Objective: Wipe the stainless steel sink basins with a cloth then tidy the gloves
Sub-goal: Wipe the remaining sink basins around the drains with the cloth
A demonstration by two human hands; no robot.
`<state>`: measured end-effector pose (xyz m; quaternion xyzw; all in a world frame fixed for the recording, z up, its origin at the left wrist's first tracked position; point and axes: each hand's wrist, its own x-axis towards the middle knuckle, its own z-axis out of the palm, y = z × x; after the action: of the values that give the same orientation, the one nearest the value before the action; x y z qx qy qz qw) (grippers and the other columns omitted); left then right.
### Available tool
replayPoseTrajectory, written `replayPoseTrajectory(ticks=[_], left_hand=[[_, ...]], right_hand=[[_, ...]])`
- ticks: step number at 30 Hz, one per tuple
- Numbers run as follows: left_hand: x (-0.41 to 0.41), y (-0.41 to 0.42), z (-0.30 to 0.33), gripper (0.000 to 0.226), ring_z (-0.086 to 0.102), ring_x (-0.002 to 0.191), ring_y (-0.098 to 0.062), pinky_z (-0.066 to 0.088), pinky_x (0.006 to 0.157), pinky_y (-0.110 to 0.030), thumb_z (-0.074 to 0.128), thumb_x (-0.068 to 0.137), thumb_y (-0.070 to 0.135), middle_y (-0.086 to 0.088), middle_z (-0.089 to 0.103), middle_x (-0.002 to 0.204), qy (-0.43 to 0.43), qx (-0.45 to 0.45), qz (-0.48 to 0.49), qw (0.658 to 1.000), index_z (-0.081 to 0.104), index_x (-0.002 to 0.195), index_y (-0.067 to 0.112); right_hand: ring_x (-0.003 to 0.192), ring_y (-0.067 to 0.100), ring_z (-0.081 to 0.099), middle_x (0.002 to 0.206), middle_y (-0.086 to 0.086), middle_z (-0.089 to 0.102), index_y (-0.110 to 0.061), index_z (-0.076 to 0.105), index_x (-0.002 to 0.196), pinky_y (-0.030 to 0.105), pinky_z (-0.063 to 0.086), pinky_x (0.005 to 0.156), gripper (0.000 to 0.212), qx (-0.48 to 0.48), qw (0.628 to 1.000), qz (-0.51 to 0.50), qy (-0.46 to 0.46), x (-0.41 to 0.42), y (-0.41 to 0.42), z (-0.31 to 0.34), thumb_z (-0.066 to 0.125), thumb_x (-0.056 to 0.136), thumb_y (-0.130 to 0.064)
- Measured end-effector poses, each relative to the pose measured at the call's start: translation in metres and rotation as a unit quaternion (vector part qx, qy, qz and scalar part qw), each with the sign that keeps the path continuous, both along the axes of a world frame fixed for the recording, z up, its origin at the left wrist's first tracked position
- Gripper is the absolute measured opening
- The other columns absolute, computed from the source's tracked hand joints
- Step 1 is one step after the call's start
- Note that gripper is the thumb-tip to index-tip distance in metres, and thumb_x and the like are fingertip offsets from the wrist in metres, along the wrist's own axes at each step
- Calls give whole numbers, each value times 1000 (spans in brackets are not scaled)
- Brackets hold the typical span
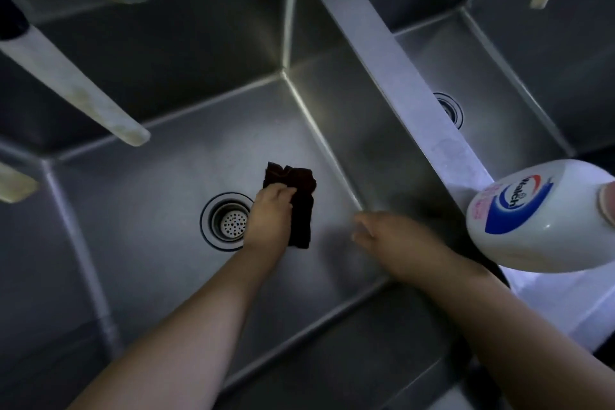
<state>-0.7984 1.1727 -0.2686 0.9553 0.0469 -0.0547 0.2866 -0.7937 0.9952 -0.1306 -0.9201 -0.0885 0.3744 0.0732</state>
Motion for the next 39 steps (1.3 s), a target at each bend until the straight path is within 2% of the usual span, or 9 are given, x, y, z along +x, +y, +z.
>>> replayPoseTrajectory(ticks=[4, 6, 10, 12, 16, 21, 25, 31, 39], left_hand=[[16, -19, -33, 72, -11, 145, -23, -13, 114, -35, 34, 98, 42, -9, -10, 159, 104, 102, -123, 982, -5, 150, 10], [20, -22, -48, 75, -20, 143, -24, -19, 110, -38, 29, 97, 49, -7, -18, 157, 106, 145, -169, 969, -13, 149, 15], [55, -6, -58, 65, -14, 145, -24, -13, 113, -39, 24, 98, 49, -5, -8, 159, 18, 187, -254, 949, -5, 150, 24], [80, 3, -55, 64, -9, 146, -25, -8, 115, -41, 27, 98, 45, -7, -2, 160, 9, 194, -229, 954, 1, 151, 21], [92, -10, -53, 73, -9, 146, -26, -10, 115, -43, 27, 97, 46, -13, -5, 159, 21, 238, -184, 953, -6, 149, 7], [29, -61, -52, 71, -3, 146, -27, -19, 111, -38, 30, 97, 41, -15, 0, 158, -14, 171, -296, 940, -2, 148, 3], [-28, -95, -49, 61, 0, 146, -26, -23, 107, -43, 22, 99, 34, -13, 3, 158, -12, 132, -408, 903, 1, 149, 5], [-54, -109, -44, 60, -3, 146, -18, -38, 97, -22, 37, 96, 23, -1, 7, 159, 40, 52, -544, 836, 14, 150, 15], [-90, -59, -38, 57, -5, 146, -16, -27, 106, -25, 34, 98, 19, 3, 5, 159, 40, 49, -560, 826, 12, 151, 18]], right_hand=[[103, 27, 57, 114, 5, 59, -18, 54, 106, 34, 45, 82, 21, -69, 986, 152, -18, -23, -17, 7, 40, 96, -30], [104, 26, 56, 115, 3, 56, -17, 53, 110, 35, 44, 85, 21, -79, 975, 205, -15, -29, -23, 0, 38, 98, -25], [106, 27, 57, 118, 5, 56, -21, 52, 111, 32, 44, 83, 20, -122, 970, 209, 35, -28, -26, -17, 36, 100, -24], [98, 26, 61, 109, 8, 60, -24, 48, 104, 30, 43, 73, 13, -122, 983, 129, 35, -22, -26, -18, 36, 100, -25], [92, 29, 61, 101, 11, 58, -14, 44, 121, 32, 42, 68, 25, -102, 994, 44, 25, -17, -27, -24, 37, 97, -16], [115, 23, 55, 128, 6, 54, -22, 20, 147, 32, 42, 95, 54, -78, 996, -19, -35, -10, -31, -27, 39, 97, -13], [113, 24, 57, 124, 9, 58, -16, 42, 133, 28, 41, 92, 37, -73, 994, -46, -65, -7, -31, -28, 37, 97, -10], [103, 26, 60, 115, 12, 62, -14, 49, 124, 26, 41, 77, 33, -71, 993, -65, -63, -7, -35, -32, 40, 93, -8], [100, 33, 61, 110, 18, 63, -11, 53, 94, 32, 47, 79, 11, -88, 993, -53, -52, -7, -29, -26, 45, 94, -18]])
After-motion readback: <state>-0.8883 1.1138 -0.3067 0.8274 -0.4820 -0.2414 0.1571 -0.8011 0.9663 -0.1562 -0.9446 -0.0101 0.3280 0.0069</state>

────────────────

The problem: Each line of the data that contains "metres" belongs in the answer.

Solution to this task:
- Measured end-effector poses, each relative to the pose measured at the call's start: translation in metres and rotation as a unit quaternion (vector part qx, qy, qz and scalar part qw), each with the sign that keeps the path continuous, both along the axes of a world frame fixed for the recording, z up, its origin at the left wrist's first tracked position
- Note that gripper is the thumb-tip to index-tip distance in metres, and thumb_x and the like are fingertip offsets from the wrist in metres, along the wrist's own axes at each step

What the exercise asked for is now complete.